■ WHAT THE TASK REQUIRES ■
All of the entries below need repeating exactly, apart from their images.

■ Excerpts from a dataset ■
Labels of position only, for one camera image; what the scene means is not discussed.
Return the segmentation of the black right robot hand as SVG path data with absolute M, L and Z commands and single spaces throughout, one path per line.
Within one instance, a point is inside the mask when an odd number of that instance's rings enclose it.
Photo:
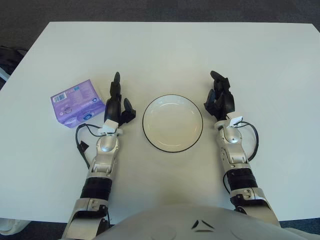
M 217 121 L 226 120 L 227 114 L 235 111 L 235 101 L 230 92 L 229 79 L 213 70 L 210 76 L 213 78 L 213 88 L 208 93 L 204 108 Z

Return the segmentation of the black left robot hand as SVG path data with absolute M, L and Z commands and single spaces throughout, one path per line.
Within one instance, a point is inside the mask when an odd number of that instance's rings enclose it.
M 110 83 L 110 98 L 106 101 L 104 111 L 104 121 L 112 120 L 119 126 L 129 123 L 136 117 L 136 110 L 133 109 L 128 98 L 124 98 L 122 111 L 121 76 L 115 73 L 114 80 Z

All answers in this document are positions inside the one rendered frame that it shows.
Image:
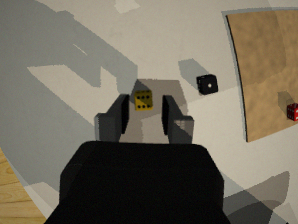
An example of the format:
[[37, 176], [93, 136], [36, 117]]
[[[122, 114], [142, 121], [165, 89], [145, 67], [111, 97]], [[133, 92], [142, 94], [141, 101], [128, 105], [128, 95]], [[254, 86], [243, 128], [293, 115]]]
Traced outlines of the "tan mat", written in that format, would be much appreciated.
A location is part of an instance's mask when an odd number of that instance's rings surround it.
[[226, 15], [235, 51], [246, 142], [298, 124], [287, 106], [298, 104], [298, 10]]

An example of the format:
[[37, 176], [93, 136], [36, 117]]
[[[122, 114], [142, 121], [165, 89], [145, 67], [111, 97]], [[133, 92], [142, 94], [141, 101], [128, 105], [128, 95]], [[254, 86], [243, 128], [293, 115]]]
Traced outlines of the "red die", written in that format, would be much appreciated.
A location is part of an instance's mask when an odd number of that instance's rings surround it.
[[287, 106], [287, 118], [297, 121], [298, 120], [298, 104], [294, 103]]

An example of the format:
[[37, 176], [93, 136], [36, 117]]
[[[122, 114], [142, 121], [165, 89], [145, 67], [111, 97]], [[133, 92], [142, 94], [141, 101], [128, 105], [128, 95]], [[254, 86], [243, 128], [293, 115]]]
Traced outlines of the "black die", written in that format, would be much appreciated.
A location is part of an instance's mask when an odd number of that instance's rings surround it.
[[217, 78], [215, 75], [208, 74], [198, 76], [197, 78], [198, 90], [203, 95], [208, 95], [218, 92]]

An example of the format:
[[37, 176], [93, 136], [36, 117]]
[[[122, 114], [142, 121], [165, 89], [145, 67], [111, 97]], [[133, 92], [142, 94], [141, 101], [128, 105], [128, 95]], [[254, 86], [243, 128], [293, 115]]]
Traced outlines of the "yellow die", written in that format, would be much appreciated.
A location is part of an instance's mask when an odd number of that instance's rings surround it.
[[152, 91], [151, 90], [135, 91], [134, 102], [135, 102], [136, 111], [152, 110], [153, 109]]

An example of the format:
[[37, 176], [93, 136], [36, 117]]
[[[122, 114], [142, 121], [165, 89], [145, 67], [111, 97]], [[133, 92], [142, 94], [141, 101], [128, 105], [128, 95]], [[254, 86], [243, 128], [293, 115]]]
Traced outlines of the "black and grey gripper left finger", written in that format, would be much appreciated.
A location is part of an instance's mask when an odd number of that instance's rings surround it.
[[106, 113], [94, 117], [95, 140], [119, 142], [129, 121], [129, 94], [120, 94]]

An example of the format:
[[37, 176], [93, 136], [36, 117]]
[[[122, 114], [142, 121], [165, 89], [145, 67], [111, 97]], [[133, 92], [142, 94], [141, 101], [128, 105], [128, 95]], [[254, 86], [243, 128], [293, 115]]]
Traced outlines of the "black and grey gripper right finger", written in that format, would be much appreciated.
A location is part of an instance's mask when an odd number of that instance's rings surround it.
[[194, 119], [182, 114], [172, 95], [163, 95], [162, 124], [169, 144], [192, 144]]

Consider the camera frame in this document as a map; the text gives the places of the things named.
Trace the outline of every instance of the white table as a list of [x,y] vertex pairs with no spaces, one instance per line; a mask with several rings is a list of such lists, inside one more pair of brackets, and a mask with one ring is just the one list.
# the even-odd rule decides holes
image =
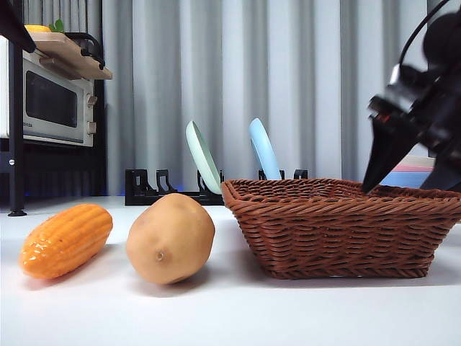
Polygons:
[[[26,277],[17,265],[26,235],[82,202],[112,214],[105,248],[64,278]],[[143,282],[125,241],[146,207],[123,198],[54,200],[1,222],[1,345],[461,345],[461,226],[421,279],[265,277],[231,212],[207,207],[216,225],[212,254],[191,279]]]

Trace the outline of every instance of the potato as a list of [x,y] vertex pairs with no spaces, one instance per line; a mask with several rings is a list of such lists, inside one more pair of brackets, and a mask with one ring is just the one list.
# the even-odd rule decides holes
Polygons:
[[215,226],[207,211],[186,195],[163,196],[133,223],[127,255],[150,283],[176,283],[195,274],[208,260]]

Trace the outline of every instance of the corn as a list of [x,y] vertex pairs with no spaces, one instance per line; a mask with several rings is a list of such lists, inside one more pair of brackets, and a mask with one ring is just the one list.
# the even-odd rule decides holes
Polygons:
[[49,218],[29,234],[19,265],[33,278],[57,278],[97,254],[111,230],[112,217],[103,207],[76,205]]

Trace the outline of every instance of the gray curtain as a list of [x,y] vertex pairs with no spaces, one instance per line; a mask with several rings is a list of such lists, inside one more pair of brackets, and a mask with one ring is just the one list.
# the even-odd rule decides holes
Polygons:
[[24,23],[45,25],[61,19],[64,29],[87,32],[101,42],[102,0],[23,0]]
[[[97,1],[50,2],[67,25],[83,25],[86,6],[90,31]],[[259,117],[287,176],[303,168],[311,177],[361,180],[372,142],[368,101],[383,92],[405,41],[436,3],[102,0],[114,73],[105,83],[109,193],[123,194],[127,168],[147,168],[151,183],[167,168],[176,188],[196,190],[184,135],[190,120],[226,178],[256,177],[248,125]],[[406,57],[419,68],[423,35]]]

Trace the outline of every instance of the microwave door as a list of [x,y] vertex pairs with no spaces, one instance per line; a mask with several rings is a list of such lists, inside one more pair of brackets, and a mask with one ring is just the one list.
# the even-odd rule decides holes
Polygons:
[[24,59],[24,134],[84,142],[86,81],[69,81]]

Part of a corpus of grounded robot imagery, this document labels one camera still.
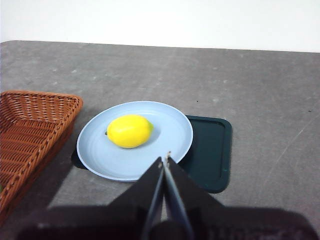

■ YOUR RESPONSE ■
Labels of position only, for one camera image; what the scene means is not discussed.
Return the segmentation of the black right robot hand as SVG path data with absolute M, L and Z commands and single spaces throughout, one path per line.
Within one instance, a point is inside the mask when an odd number of that instance's rings enclose it.
Photo:
M 217 121 L 226 120 L 227 114 L 235 111 L 235 101 L 230 92 L 229 79 L 213 70 L 210 76 L 213 78 L 213 88 L 208 93 L 204 108 Z

Return the segmentation of the black left robot hand as SVG path data with absolute M, L and Z commands and single spaces throughout, one path per line.
Within one instance, a point is inside the mask when an odd number of that instance's rings enclose it.
M 110 83 L 110 98 L 106 101 L 104 111 L 104 121 L 112 120 L 119 126 L 129 123 L 136 117 L 136 110 L 133 109 L 128 98 L 124 98 L 122 111 L 121 76 L 115 73 L 114 80 Z

All answers in this document are positions inside the one rendered frame that it shows.
Image:
An example of the format:
[[37, 176], [93, 136], [36, 117]]
[[[122, 114], [142, 121], [165, 89], [145, 67], [111, 97]], [[133, 92], [142, 94], [141, 101], [128, 105], [128, 95]], [[254, 86], [243, 128], [293, 115]]]
Traced outlines of the "tan mat", written in that format, would be much appreciated.
A location is part of an instance's mask when an odd number of that instance's rings surround it.
[[226, 15], [235, 51], [246, 142], [298, 124], [287, 106], [298, 104], [298, 10]]

An example of the format:
[[37, 176], [93, 136], [36, 117]]
[[[122, 114], [142, 121], [165, 89], [145, 67], [111, 97]], [[133, 92], [142, 94], [141, 101], [128, 105], [128, 95]], [[254, 86], [243, 128], [293, 115]]]
Traced outlines of the "red die", written in that format, would be much appreciated.
A location is part of an instance's mask when an odd number of that instance's rings surround it.
[[287, 106], [287, 118], [297, 121], [298, 120], [298, 104], [294, 103]]

An example of the format:
[[37, 176], [93, 136], [36, 117]]
[[[122, 114], [142, 121], [165, 89], [145, 67], [111, 97]], [[133, 92], [142, 94], [141, 101], [128, 105], [128, 95]], [[254, 86], [243, 128], [293, 115]]]
Traced outlines of the "black die", written in that format, would be much appreciated.
A location is part of an instance's mask when an odd number of that instance's rings surround it.
[[217, 78], [215, 75], [208, 74], [198, 76], [197, 78], [198, 90], [203, 95], [208, 95], [218, 92]]

An example of the format:
[[37, 176], [93, 136], [36, 117]]
[[[122, 114], [142, 121], [165, 89], [145, 67], [111, 97]], [[133, 92], [142, 94], [141, 101], [128, 105], [128, 95]], [[254, 86], [243, 128], [293, 115]]]
Traced outlines of the "yellow die", written in that format, would be much appreciated.
A location is part of an instance's mask when an odd number of that instance's rings surround it.
[[152, 91], [151, 90], [135, 91], [134, 102], [135, 102], [136, 111], [152, 110], [153, 109]]

An example of the format:
[[37, 176], [93, 136], [36, 117]]
[[[122, 114], [142, 121], [165, 89], [145, 67], [111, 97]], [[133, 92], [142, 94], [141, 101], [128, 105], [128, 95]], [[254, 86], [243, 128], [293, 115]]]
Traced outlines of the "black and grey gripper left finger", written in that format, would be much appreciated.
A location is part of an instance's mask when an odd number of that instance's rings surround it.
[[106, 113], [94, 117], [95, 140], [119, 142], [129, 121], [129, 94], [120, 94]]

An example of the format:
[[37, 176], [93, 136], [36, 117]]
[[[122, 114], [142, 121], [165, 89], [145, 67], [111, 97]], [[133, 92], [142, 94], [141, 101], [128, 105], [128, 95]], [[254, 86], [243, 128], [293, 115]]]
Traced outlines of the "black and grey gripper right finger", written in that format, would be much appreciated.
A location is part of an instance's mask when an odd number of that instance's rings surround it.
[[194, 119], [182, 114], [172, 95], [163, 95], [162, 124], [169, 144], [192, 144]]

Consider the camera frame in this document as a map; the text gives the places of the things named.
Trace the outline of every instance of the white table as a list of [x,y] vertex pairs with no spaces, one instance per line; a mask with several rings is a list of such lists, inside one more pair of brackets, and a mask with one ring is just the one list.
# the even-odd rule decides holes
image =
Polygons:
[[[26,277],[17,265],[26,235],[82,202],[112,214],[105,248],[64,278]],[[143,282],[125,241],[146,207],[123,198],[54,200],[1,222],[1,345],[461,345],[461,226],[421,279],[265,277],[231,212],[207,207],[216,225],[212,254],[191,279]]]

Trace the outline of every instance of the potato as a list of [x,y] vertex pairs with no spaces, one instance per line; a mask with several rings is a list of such lists, inside one more pair of brackets, and a mask with one ring is just the one list.
# the even-odd rule decides holes
Polygons:
[[215,226],[207,211],[186,195],[163,196],[133,223],[127,255],[150,283],[176,283],[195,274],[208,260]]

Trace the outline of every instance of the corn as a list of [x,y] vertex pairs with no spaces, one instance per line; a mask with several rings is a list of such lists, inside one more pair of brackets, and a mask with one ring is just the one list.
# the even-odd rule decides holes
Polygons:
[[49,218],[29,234],[19,265],[33,278],[57,278],[97,254],[111,230],[112,217],[103,207],[76,205]]

Trace the outline of every instance of the gray curtain as a list of [x,y] vertex pairs with no spaces, one instance per line; a mask with several rings is a list of such lists, inside one more pair of brackets, and a mask with one ring is just the one list.
# the even-odd rule decides holes
Polygons:
[[24,23],[45,25],[61,19],[64,29],[87,32],[101,42],[102,0],[23,0]]
[[[97,1],[50,2],[67,25],[83,25],[86,6],[90,31]],[[259,117],[287,176],[303,168],[311,177],[361,180],[372,142],[368,101],[383,92],[405,41],[436,3],[102,0],[114,73],[105,83],[109,193],[123,194],[127,168],[147,168],[151,183],[167,168],[176,188],[196,190],[184,135],[190,120],[226,178],[256,177],[248,125]],[[406,57],[419,68],[423,35]]]

Trace the outline of every instance of the microwave door as a list of [x,y] vertex pairs with no spaces, one instance per line; a mask with several rings is a list of such lists, inside one more pair of brackets, and a mask with one ring is just the one list.
# the even-odd rule decides holes
Polygons:
[[24,59],[24,134],[84,142],[86,81],[69,81]]

Part of a corpus of grounded robot imagery, this document labels one camera still.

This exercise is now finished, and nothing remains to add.